AMSTERDAM (Reuters) – Semiconductor buyers, including Germany’s auto industry, need older generations of computer chips in which Chinese chipmakers are now investing, the chief executive of chip-making equipment maker ASML said in an interview with Germany’s Handelsblatt newspaper on Monday.
The comments by Christophe Fouquet, who became CEO of Europe’s largest tech company in April, came as the European Commission began investigating companies including ASML over their views on Chinese companies’ investments in so-called “legacy” chips, a key source of revenue for ASML.
“The automotive industry, especially in Germany, needs more chips that are made using simpler and older known technologies,” Fouquet told the paper.

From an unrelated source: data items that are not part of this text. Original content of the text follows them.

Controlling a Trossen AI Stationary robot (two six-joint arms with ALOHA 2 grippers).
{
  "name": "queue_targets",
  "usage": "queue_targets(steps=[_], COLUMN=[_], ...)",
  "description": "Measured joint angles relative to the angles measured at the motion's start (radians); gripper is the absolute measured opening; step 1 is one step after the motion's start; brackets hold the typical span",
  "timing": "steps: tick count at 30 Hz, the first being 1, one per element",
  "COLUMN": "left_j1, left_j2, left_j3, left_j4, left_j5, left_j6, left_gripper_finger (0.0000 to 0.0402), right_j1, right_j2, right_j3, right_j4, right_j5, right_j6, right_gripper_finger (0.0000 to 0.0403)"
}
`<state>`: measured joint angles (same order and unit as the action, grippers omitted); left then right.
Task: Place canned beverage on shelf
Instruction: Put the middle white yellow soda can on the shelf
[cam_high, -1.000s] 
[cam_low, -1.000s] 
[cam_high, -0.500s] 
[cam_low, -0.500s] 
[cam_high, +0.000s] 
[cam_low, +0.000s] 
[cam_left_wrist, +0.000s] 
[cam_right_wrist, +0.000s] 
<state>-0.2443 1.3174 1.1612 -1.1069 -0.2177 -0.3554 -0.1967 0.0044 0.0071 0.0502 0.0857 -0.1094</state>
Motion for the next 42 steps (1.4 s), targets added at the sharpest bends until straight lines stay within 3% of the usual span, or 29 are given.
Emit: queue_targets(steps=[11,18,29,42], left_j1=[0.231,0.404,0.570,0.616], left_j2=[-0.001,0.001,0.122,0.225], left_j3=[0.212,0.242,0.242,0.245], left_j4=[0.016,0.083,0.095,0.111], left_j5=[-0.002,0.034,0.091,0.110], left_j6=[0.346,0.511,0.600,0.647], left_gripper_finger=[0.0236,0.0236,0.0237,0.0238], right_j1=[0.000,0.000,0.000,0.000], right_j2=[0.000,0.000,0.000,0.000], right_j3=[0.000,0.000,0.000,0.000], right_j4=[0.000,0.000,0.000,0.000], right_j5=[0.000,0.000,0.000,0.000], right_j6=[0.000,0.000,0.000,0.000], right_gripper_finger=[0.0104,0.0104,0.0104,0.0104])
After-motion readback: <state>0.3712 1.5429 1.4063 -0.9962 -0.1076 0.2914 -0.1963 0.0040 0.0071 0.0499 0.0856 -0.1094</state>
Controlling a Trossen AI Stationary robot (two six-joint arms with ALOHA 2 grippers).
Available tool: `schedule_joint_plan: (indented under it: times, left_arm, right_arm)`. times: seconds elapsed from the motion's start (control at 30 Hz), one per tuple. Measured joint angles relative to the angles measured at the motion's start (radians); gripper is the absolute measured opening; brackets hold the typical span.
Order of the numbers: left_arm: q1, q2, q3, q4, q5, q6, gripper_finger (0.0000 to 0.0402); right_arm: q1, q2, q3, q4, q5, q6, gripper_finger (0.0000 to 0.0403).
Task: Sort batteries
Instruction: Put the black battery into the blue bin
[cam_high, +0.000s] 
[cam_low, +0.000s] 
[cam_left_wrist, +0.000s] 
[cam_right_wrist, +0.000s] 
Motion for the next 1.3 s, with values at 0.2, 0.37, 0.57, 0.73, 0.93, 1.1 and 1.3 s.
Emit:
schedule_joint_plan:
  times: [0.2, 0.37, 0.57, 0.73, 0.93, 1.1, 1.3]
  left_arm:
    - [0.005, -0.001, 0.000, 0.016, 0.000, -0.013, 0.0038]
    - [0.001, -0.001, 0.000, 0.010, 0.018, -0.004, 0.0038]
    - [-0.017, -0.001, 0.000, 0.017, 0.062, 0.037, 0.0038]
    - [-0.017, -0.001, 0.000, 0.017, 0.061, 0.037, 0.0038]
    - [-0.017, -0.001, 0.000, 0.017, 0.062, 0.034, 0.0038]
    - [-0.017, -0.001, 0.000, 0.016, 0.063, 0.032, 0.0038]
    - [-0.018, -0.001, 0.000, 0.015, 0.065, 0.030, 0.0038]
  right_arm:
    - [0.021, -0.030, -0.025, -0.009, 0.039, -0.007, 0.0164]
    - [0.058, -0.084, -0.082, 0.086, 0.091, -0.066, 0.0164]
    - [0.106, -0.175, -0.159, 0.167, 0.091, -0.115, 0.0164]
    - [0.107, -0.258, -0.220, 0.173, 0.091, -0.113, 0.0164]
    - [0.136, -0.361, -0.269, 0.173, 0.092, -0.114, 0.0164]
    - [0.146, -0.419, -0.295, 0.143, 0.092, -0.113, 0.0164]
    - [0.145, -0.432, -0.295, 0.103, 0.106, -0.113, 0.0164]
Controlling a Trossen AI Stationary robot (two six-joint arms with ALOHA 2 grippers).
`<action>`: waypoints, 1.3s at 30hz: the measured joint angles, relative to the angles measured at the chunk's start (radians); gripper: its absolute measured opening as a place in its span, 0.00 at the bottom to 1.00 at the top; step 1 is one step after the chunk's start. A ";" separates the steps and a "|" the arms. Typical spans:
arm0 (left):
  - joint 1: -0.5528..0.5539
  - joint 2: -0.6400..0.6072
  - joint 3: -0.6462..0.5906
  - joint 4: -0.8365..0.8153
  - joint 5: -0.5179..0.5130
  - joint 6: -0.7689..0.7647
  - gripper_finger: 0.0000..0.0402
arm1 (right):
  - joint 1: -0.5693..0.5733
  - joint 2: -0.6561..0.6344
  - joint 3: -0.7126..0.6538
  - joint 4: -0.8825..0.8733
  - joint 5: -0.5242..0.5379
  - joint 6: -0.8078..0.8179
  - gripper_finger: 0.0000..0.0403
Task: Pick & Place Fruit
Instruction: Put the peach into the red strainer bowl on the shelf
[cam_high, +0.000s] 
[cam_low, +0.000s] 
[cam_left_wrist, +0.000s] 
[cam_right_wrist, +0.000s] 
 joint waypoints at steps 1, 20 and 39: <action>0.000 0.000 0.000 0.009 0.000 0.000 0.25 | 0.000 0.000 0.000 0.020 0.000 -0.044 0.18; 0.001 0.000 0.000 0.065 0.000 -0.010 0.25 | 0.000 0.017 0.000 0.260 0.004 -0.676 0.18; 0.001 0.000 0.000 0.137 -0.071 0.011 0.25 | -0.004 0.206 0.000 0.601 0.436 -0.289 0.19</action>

Chinese companies are expanding production capacity for these older chips in the face of U.S.-led restrictions on advanced technology, raising concerns in the West about a potential long-term oversupply.
Fouquet said global demand for these chips has grown dramatically but making them is not very profitable and Western companies are not investing enough.
“Europe can’t even meet half of its own needs,” Fouquet said.
Industry group SEMI estimates that Chinese chipmakers are expected to grow their production capacity by 14% in 2025, more than double the pace of the rest of the world, reaching 10.1 million wafers per month in 2025, accounting for about a third of the world’s total.
“If someone wants to delay it for any reason, there needs to be an alternative. It doesn’t make sense to stop someone from producing something they need,” Fouquet said.